North Dakota Veterinarian of the Year

Fred Hudson| Photo Courtesy

After 27 years of working in the veterinary field, Dr. Neil Dyer, the University Attending Veterinarian, received the “2018 North Dakota Veterinarian of the Year” award from North Dakota Veterinary Medical Association (NDVMA) during the annual meeting this August.

The award is used “to recognize the time and efforts by its members, above and beyond that of normal participation, for the good of the Association and/or profession,” as defined by NDVMA.

Dyer started as a volunteer at a zoo, which led to his interest in animals. “I stayed at the zoo for a while, but I eventually was a little bit frustrated by seeing animals get sick or die and not know what was going on or not being able to do anything about it, so that’s sort of what drove me to veterinary medicine,” Dyer said.

Dyer has been a part of the North Dakota State community since earning his undergraduate degree in zoology. He then graduated with a degree in veterinary medicine from Iowa State University in 1991. He worked as a veterinarian at Midway Vet Clinic in Bismarck before going back to graduate school. Since then he has worked as the director of the diagnostic lab at NDSU for 20 years until stepping down in 2016.

“For me, the community has always been up here at NDSU with students who were interested in veterinary medicine or veterinarians out in the state of North Dakota or western Minnesota that call me with questions or comments, so that’s sort of how I’ve stayed plugged into the veterinary community,” Dyer said. “My connections have always been one way or another through NDSU.”

Through his efforts to be above and beyond the typical veterinarian, Dyer has had multiple opportunities to interact with other doctors throughout the North Dakota community.

“When I worked in the diagnostic lab for 20 plus years I had a chance to interact with a lot of the vets around the state who had sent samples in to be analyzed, and so I just got to know a lot of people,” Dyer shared.

Dyer continued to explain how the North Dakota veterinary community is not large, so every veterinarian tends to know one another, which increases their connections.

Dyer explained this was his first big award and described it as a huge achievement in his career.

The night of the award is when he found out he was even nominated because the committee keeps everything secret and even sneaks in the recipient’s family to witness their achievement without them knowing.

“It was great. It’s always nice to have people that you’ve worked with all your life recognize you and say thanks and give you some accolade for what you’ve been trying to do,” Dyer explained.

Although the award was a huge achievement, Dyer explained his gratitude toward being able to impact students during his career. He explained how he has worked with a lot of students that have wanted to be veterinarians and that it allows him to be involved in the pre-vet process and increase his connections to more people.
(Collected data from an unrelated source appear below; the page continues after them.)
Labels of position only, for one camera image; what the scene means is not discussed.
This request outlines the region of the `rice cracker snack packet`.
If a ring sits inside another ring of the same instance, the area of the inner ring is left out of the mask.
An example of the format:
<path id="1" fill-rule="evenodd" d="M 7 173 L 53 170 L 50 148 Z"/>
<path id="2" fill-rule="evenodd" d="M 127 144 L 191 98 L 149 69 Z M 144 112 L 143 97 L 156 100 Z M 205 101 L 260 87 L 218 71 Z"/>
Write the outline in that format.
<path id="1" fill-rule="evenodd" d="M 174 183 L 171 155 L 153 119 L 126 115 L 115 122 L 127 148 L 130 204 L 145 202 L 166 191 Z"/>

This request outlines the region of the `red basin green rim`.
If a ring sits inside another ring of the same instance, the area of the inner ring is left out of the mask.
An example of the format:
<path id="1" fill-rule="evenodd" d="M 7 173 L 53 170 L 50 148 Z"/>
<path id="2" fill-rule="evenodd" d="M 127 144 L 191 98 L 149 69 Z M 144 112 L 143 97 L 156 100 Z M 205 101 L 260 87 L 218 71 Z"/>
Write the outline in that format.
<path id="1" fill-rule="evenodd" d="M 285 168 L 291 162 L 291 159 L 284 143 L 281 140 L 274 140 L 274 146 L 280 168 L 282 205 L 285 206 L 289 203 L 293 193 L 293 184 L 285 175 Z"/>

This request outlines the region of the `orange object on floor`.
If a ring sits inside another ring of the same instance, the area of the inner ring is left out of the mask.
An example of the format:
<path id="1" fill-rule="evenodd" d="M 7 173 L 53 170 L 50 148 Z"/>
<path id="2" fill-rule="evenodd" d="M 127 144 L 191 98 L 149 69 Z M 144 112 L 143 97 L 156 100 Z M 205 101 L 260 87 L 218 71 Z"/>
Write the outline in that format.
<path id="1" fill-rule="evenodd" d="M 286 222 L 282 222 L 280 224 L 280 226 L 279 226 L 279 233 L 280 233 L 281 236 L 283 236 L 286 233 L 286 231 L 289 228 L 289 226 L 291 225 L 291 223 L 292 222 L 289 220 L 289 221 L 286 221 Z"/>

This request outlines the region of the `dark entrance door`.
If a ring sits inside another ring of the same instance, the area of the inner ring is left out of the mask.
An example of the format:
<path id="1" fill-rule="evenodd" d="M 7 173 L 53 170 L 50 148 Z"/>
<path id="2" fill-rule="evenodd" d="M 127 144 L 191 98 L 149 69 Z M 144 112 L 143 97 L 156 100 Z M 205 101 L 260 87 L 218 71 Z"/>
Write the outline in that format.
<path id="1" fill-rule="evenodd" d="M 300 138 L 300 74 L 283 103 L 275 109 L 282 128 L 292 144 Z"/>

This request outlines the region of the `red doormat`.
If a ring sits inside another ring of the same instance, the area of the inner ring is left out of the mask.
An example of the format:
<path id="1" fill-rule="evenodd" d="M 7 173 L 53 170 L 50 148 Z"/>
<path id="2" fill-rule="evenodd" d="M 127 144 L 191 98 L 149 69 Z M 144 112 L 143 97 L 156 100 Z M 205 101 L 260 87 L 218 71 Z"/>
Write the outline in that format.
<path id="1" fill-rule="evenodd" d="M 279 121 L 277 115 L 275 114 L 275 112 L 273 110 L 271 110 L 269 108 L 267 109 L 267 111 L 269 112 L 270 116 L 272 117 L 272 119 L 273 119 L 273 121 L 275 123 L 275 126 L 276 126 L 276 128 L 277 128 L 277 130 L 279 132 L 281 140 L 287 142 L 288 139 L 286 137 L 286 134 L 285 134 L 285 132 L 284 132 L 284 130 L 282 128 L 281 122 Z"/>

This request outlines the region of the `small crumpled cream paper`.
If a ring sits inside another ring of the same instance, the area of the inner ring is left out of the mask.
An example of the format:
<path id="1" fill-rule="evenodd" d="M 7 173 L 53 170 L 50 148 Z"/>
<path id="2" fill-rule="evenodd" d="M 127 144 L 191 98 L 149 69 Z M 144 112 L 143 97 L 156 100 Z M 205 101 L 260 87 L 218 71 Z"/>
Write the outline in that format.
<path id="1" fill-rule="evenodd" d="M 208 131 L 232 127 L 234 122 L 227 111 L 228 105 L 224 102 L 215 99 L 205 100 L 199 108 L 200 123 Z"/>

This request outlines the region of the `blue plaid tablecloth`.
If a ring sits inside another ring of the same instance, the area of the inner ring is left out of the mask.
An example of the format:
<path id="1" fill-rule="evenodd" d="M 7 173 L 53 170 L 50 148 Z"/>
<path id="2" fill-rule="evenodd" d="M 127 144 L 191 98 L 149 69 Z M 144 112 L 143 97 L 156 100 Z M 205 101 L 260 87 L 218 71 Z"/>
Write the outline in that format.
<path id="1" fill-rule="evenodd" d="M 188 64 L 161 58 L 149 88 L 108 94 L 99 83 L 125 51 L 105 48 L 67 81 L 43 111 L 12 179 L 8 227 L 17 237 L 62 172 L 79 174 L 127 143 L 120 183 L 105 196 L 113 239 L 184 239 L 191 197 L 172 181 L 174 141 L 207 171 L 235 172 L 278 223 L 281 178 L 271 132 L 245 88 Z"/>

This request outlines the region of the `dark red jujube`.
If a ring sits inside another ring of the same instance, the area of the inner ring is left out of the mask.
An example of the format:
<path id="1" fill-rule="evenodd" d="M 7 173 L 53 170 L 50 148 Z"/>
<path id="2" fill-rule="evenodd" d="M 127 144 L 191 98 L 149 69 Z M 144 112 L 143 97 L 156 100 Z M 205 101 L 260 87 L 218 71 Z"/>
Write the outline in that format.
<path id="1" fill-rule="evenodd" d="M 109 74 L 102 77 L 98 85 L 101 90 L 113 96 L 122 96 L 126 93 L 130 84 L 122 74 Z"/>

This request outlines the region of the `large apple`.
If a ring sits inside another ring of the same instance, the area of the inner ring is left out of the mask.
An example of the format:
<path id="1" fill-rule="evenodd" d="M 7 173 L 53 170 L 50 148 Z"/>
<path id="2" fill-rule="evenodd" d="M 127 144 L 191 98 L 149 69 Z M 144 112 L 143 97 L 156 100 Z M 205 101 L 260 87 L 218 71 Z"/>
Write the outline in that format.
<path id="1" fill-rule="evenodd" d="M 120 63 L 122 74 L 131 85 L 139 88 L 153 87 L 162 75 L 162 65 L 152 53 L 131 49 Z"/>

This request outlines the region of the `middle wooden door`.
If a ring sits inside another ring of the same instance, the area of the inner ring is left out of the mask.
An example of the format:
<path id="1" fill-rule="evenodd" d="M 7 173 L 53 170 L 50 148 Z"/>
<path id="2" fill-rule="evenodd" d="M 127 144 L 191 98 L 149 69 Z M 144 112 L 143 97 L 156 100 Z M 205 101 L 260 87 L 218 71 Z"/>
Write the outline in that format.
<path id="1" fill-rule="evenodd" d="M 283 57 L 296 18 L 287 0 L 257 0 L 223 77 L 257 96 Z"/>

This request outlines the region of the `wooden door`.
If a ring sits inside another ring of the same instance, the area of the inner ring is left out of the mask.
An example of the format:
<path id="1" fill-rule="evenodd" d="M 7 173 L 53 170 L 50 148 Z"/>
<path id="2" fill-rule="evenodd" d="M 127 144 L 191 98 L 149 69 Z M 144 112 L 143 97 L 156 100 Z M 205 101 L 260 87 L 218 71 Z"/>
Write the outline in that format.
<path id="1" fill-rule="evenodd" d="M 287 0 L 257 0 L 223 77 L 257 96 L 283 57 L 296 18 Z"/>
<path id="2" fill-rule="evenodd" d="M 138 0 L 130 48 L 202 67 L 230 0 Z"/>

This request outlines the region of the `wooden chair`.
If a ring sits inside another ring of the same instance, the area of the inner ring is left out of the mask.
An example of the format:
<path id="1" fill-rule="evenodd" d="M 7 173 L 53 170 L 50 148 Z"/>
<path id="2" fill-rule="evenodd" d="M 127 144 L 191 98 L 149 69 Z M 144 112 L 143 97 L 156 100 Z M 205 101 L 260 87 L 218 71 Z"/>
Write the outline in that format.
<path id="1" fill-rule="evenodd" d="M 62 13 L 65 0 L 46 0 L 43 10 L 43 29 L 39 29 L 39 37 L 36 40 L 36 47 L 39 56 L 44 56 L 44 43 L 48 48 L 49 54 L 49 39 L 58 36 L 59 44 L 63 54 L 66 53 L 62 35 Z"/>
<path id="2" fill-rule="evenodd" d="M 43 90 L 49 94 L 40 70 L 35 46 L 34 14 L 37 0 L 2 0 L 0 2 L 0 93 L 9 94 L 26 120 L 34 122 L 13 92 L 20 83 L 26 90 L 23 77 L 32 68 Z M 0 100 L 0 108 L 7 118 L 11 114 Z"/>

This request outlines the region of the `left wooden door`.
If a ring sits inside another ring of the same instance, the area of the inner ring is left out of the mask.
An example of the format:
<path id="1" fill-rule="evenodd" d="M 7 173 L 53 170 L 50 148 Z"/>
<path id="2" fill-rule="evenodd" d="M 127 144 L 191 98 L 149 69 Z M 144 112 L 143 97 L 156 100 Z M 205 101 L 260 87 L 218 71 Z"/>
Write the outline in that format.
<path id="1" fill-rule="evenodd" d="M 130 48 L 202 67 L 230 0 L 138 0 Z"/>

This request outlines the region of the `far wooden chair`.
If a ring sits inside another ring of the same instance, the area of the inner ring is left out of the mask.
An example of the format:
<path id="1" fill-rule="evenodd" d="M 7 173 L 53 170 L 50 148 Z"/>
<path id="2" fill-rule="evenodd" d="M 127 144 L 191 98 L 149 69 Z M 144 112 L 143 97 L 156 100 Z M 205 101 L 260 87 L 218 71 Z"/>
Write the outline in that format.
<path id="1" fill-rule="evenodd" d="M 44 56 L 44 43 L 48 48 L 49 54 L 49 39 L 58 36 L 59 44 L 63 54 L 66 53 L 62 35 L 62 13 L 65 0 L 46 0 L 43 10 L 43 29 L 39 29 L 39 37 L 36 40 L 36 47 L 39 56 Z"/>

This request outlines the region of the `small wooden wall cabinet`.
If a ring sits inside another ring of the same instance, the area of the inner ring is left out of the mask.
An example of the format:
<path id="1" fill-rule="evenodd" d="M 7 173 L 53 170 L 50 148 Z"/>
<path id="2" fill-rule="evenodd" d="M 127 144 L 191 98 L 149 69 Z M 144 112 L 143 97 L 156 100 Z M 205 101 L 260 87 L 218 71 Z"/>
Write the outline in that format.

“The biggest award for me is in the audience,” Dyer said. “The night I got the award, there were a lot of the students who are now veterinarians that I had been able to work with when they were undergrads here (NDSU). You’ve been involved in helping them make a career choice; seeing them be successful is kind of a nice thing.”

Dyer has had multiple positions on the NDVMA board of directors and has been an active member to many different veterinary medicine associations.

When asked for advice for future and current people working within the veterinary medicine field, he explained, “Veterinary medicine is a very broad field. There are a lot of different things you can do in veterinary medicine so people who want to be involved in animal health should explore, see what fits and don’t be afraid to take advantage of opportunities that come up because as you move along in your career all kinds of things will pop up that you never thought about.”

Throughout Dyer’s career there were many opportunities that he never saw coming and referenced as experiences that would not happen if he did not embrace the things that came to him.

During his schooling he was able to study abroad three times in Mongolia and multiple times in Bolivia. Through these trips he was able to gain experiences and meet more people in the veterinary medicine field that he would not have without allowing himself to take a chance.

“I got to meet some wonderful people and go some great places; I guess you kind of just embrace those things as they happen and let them kind of carry you along,” Dyer explained.

These opportunities have led him through his career, and his connections have led him to this award to separate him from the rest of the veterinarians and show that he is above and beyond within the community.

“It was a wonderful night. It was a great honor, and I know the people who have received the award in the past, I’m friends with a lot of them, so it’s fun to be a part of that group,” Dyer smiled.